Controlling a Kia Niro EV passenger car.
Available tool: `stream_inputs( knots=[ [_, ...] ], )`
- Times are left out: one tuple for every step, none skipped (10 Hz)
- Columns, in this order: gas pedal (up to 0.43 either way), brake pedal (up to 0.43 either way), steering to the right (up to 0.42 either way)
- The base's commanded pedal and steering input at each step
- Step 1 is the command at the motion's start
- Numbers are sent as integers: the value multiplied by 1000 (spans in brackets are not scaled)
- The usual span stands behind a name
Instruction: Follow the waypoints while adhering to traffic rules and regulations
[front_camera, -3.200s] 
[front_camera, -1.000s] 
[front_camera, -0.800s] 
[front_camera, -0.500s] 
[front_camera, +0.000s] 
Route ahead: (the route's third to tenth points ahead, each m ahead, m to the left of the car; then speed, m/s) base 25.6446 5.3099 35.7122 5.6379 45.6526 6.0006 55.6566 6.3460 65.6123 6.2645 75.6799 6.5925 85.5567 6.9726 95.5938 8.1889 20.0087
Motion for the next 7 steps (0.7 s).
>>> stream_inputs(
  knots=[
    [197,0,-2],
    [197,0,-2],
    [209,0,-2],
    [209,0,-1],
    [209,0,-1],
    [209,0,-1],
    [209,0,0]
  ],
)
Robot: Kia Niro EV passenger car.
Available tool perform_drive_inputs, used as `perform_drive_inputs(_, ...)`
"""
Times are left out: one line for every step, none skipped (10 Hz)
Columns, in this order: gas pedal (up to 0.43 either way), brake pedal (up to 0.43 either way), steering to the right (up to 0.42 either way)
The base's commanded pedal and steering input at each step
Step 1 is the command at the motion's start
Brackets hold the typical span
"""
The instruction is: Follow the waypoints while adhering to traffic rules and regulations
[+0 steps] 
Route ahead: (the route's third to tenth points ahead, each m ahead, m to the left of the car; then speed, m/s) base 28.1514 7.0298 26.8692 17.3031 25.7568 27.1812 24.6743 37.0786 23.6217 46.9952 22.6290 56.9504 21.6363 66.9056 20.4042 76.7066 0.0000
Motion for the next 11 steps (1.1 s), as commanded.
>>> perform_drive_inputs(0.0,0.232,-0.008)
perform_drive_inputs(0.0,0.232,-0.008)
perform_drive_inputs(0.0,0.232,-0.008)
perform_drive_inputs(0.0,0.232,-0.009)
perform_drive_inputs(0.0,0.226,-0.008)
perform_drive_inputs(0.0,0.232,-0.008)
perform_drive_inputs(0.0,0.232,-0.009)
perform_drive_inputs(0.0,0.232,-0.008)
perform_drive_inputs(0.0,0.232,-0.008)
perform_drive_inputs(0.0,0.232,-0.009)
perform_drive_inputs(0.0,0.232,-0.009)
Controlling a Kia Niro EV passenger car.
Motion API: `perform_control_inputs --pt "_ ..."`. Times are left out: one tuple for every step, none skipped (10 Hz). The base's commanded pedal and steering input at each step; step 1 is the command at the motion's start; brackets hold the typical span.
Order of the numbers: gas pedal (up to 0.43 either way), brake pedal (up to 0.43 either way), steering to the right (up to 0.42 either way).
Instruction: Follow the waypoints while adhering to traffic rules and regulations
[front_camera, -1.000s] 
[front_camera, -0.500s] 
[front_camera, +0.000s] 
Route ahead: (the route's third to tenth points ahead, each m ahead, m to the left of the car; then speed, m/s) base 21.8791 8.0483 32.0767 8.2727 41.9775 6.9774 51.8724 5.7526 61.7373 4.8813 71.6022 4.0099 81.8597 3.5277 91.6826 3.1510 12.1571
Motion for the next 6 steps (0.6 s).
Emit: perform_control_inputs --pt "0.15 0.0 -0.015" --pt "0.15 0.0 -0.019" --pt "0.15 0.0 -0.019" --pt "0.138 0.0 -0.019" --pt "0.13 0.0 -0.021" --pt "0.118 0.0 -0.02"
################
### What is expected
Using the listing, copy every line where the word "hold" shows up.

### Response to this exercise
Brackets hold the typical span
Motion API: `perform_control_inputs --pt "_ ..."`. Times are left out: one tuple for every step, none skipped (10 Hz). The base's commanded pedal and steering input at each step; step 1 is the command at the motion's start; brackets hold the typical span.

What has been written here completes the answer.